» **Task instructions**: Set down, exactly as written, the lines from the top of the data to the line that holds "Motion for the", and omit the pictures.
[Data extract — start]
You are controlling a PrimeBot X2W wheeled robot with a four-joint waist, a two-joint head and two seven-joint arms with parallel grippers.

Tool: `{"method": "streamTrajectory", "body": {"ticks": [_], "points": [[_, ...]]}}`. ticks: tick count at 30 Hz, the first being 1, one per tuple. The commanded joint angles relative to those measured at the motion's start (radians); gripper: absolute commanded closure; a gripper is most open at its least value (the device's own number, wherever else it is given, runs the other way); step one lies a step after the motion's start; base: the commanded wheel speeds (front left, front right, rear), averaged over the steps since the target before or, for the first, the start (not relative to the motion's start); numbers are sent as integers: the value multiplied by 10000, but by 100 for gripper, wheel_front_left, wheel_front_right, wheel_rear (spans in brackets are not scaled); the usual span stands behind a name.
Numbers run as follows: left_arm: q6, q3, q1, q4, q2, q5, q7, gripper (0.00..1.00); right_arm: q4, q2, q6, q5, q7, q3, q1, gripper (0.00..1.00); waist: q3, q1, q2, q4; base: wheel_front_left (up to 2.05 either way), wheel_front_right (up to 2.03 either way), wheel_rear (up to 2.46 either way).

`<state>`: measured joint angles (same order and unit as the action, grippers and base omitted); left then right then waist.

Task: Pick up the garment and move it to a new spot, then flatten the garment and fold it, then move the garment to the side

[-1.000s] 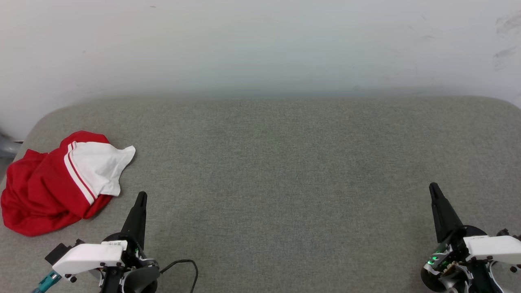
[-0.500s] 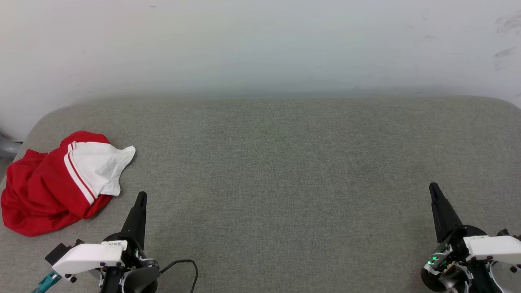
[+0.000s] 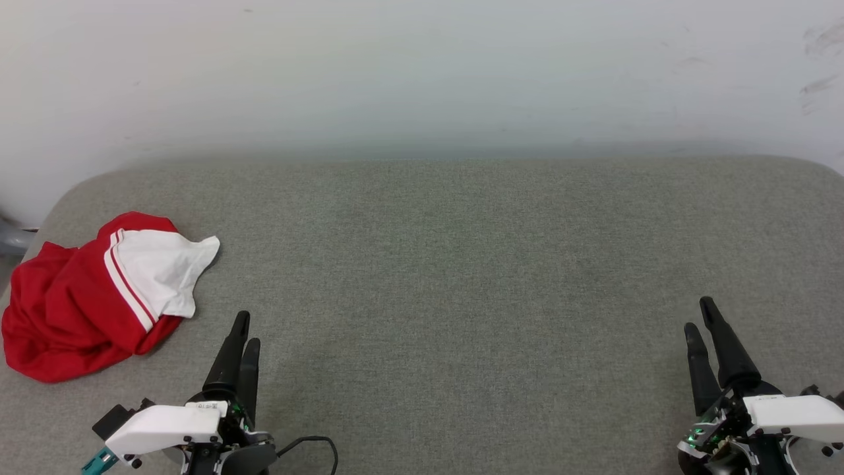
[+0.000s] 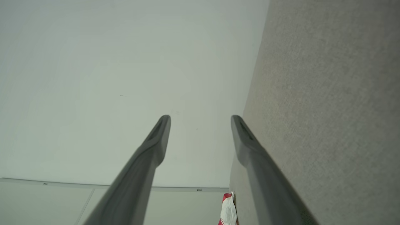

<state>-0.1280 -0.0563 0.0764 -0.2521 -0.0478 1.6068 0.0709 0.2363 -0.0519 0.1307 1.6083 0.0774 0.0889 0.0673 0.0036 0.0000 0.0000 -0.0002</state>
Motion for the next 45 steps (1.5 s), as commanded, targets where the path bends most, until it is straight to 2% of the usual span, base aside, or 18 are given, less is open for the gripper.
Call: {"method": "streamTrajectory", "body": {"ticks": [1,13,22,26,32,33,34,35,45], "points": [[-10,128,324,310,-23,-80,-123,0,-312,-9,2,-71,-119,-63,104,0,-2,0,0,0,0,0,0],[-14,557,331,906,-25,-930,-659,0,-820,-95,2,-326,-685,-358,-48,0,-23,0,0,-2,0,0,0],[-17,856,294,1225,-43,-2444,-1019,0,-1056,-297,2,-1015,-1072,-522,-157,0,-40,0,0,-2,0,0,0],[-18,856,265,1298,-47,-3440,-1164,0,-1103,-361,1,-1975,-1228,-453,-185,0,-48,0,0,1,0,0,0],[-20,800,223,1466,-41,-5036,-1377,0,-1237,-403,1,-3998,-1438,-385,-232,0,-56,0,0,5,0,0,0],[-20,800,223,1466,-41,-5036,-1377,0,-1237,-403,1,-3998,-1438,-385,-232,0,-56,0,0,5,0,0,0],[-21,812,207,1497,-41,-5571,-1447,0,-1274,-385,1,-4629,-1506,-373,-252,0,-58,0,0,7,0,0,0],[-21,812,207,1497,-41,-5571,-1447,0,-1274,-385,1,-4629,-1506,-373,-252,0,-58,0,0,7,0,0,0],[-24,977,119,1489,-140,-7979,-1767,0,-1327,-446,1,-7440,-1826,-329,-325,0,-89,0,0,9,0,0,0]]}}
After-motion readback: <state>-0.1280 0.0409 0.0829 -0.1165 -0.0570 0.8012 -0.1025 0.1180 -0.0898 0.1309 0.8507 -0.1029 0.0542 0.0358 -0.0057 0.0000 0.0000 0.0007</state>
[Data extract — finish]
» **Solution to the problem**:
You are controlling a PrimeBot X2W wheeled robot with a four-joint waist, a two-joint head and two seven-joint arms with parallel grippers.

Tool: `{"method": "streamTrajectory", "body": {"ticks": [_], "points": [[_, ...]]}}`. ticks: tick count at 30 Hz, the first being 1, one per tuple. The commanded joint angles relative to those measured at the motion's start (radians); gripper: absolute commanded closure; a gripper is most open at its least value (the device's own number, wherever else it is given, runs the other way); step one lies a step after the motion's start; base: the commanded wheel speeds (front left, front right, rear), averaged over the steps since the target before or, for the first, the start (not relative to the motion's start); numbers are sent as integers: the value multiplied by 10000, but by 100 for gripper, wheel_front_left, wheel_front_right, wheel_rear (spans in brackets are not scaled); the usual span stands behind a name.
Numbers run as follows: left_arm: q6, q3, q1, q4, q2, q5, q7, gripper (0.00..1.00); right_arm: q4, q2, q6, q5, q7, q3, q1, gripper (0.00..1.00); waist: q3, q1, q2, q4; base: wheel_front_left (up to 2.05 either way), wheel_front_right (up to 2.03 either way), wheel_rear (up to 2.46 either way).

`<state>`: measured joint angles (same order and unit as the action, grippers and base omitted); left then right then waist.

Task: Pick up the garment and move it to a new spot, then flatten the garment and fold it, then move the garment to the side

[-1.000s] 
[-0.500s] 
[+0.000s] 
[+0.000s] 

<state>-0.1280 -0.0563 0.0764 -0.2521 -0.0478 1.6068 0.0709 0.2363 -0.0519 0.1307 1.6083 0.0774 0.0889 0.0673 0.0036 0.0000 0.0000 -0.0002</state>
Motion for the next 45 steps (1.5 s), as commanded, targets where the path bends most, until it is straight to 2% of the usual span, base aside, or 18 are given, less is open for the gripper.

Nothing remains to be added to the answer.